Nanoroughness mediates rat telencephalic NSC lineage commitment and differentiation. NSC differentiation on TCPS glass, and substrates with R_q of 32 nm. (A) Spontaneous differentiation in N2 media in absence of any exogenous soluble signals (blue, DAPI nuclear stain; red, MAP-2; green, GFAP astrocyte marker), (B) quantification of Map-2⁺ NSC in the absence of growth factors, (C) differentiation in the presence of CNTF (blue, DAPI nuclear stain; red, Tuj-1; green, GFAP astrocyte marker), and (D) quantification of Tuj-1⁺ NSC when exposed to CNTF. Statistical significance: *P < 0.05; ***P < 0.001.

Fig. 5.

Nanoroughness alters physical attributes of astrocytes.
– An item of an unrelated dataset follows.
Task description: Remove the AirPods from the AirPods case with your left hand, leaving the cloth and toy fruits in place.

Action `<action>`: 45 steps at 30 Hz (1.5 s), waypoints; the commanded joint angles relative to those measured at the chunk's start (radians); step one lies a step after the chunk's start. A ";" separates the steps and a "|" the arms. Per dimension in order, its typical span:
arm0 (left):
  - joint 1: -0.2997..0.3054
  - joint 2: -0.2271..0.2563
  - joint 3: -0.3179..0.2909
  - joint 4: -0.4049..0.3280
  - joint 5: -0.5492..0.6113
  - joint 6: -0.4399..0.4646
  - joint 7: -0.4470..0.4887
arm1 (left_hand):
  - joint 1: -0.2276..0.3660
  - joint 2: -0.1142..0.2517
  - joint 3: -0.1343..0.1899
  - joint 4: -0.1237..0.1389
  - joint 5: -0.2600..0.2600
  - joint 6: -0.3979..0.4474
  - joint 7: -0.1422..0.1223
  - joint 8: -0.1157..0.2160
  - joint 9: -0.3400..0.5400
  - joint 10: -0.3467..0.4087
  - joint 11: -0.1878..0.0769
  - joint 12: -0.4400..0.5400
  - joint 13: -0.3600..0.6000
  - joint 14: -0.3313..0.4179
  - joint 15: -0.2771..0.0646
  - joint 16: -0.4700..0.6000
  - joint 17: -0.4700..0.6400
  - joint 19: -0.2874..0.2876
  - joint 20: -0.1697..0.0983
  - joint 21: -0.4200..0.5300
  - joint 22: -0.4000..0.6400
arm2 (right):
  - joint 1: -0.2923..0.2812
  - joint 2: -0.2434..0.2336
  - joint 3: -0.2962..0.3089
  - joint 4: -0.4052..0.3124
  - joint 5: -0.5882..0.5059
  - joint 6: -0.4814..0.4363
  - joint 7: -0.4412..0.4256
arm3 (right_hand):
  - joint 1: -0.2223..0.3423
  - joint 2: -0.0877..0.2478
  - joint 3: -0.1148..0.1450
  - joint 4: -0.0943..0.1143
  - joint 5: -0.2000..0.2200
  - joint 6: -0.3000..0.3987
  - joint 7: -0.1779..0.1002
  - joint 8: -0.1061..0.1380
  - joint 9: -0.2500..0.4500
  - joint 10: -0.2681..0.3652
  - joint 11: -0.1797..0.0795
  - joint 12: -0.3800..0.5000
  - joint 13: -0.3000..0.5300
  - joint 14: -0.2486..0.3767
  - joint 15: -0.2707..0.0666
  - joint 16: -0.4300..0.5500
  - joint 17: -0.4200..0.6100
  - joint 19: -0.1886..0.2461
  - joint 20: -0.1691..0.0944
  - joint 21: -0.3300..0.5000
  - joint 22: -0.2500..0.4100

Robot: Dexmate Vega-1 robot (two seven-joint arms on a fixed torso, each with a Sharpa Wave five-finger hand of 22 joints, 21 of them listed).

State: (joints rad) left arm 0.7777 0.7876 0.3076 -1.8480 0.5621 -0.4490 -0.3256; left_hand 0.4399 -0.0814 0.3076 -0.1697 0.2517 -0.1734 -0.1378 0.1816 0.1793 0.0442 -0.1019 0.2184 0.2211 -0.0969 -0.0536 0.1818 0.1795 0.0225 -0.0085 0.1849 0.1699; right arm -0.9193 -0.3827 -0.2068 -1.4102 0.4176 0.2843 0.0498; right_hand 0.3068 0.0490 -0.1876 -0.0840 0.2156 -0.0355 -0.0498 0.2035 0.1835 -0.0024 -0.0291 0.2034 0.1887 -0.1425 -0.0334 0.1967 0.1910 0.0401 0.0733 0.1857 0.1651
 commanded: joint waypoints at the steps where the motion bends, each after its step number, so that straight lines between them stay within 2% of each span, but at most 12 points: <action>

Dependence of astrocyte form factor on substrate nanoroughness. (A) Decrease in form factor on 32-nm R_q surfaces is consistent with a more motile phenotype (Inset). Morphological changes to astrocyte cell surface on nanorough surfaces: AFM images of astrocytes grown on glass (B) and on R_q = 32 nm (C) and the corresponding transverse line scans and changes to topography of astrocyte surface on 32-nm surfaces (D). Shaded areas show representative areas for R_q calculations. Amyloid-β plaques are associated with topographical changes to brain tissue. Paraffin-embedded human brain slices stained with Bielschowsky’s silver stain (E). (Left) Healthy human (AD⁻). (Right) Patient diagnosed with Alzheimer’s (AD⁺) revealing amyloid-β plaques indicated by yellow arrowheads. (Middle and Bottom) Tapping mode AFM scans (10 × 10 μm) of one of the representative areas above, higher-magnification (2 × 2 μm) scan of the same area, and transverse views of the corresponding 2- × 2-µm image above. (F) Histograms of R_q values of healthy brain tissue and amyloid-β plaques in Alzheimer’s patients showing a general shift of tissue roughness to higher R_qs and an increased heterogeneity in roughness in AD⁺ brain slices. R_q values were calculated using a 700- × 700-nm scan area.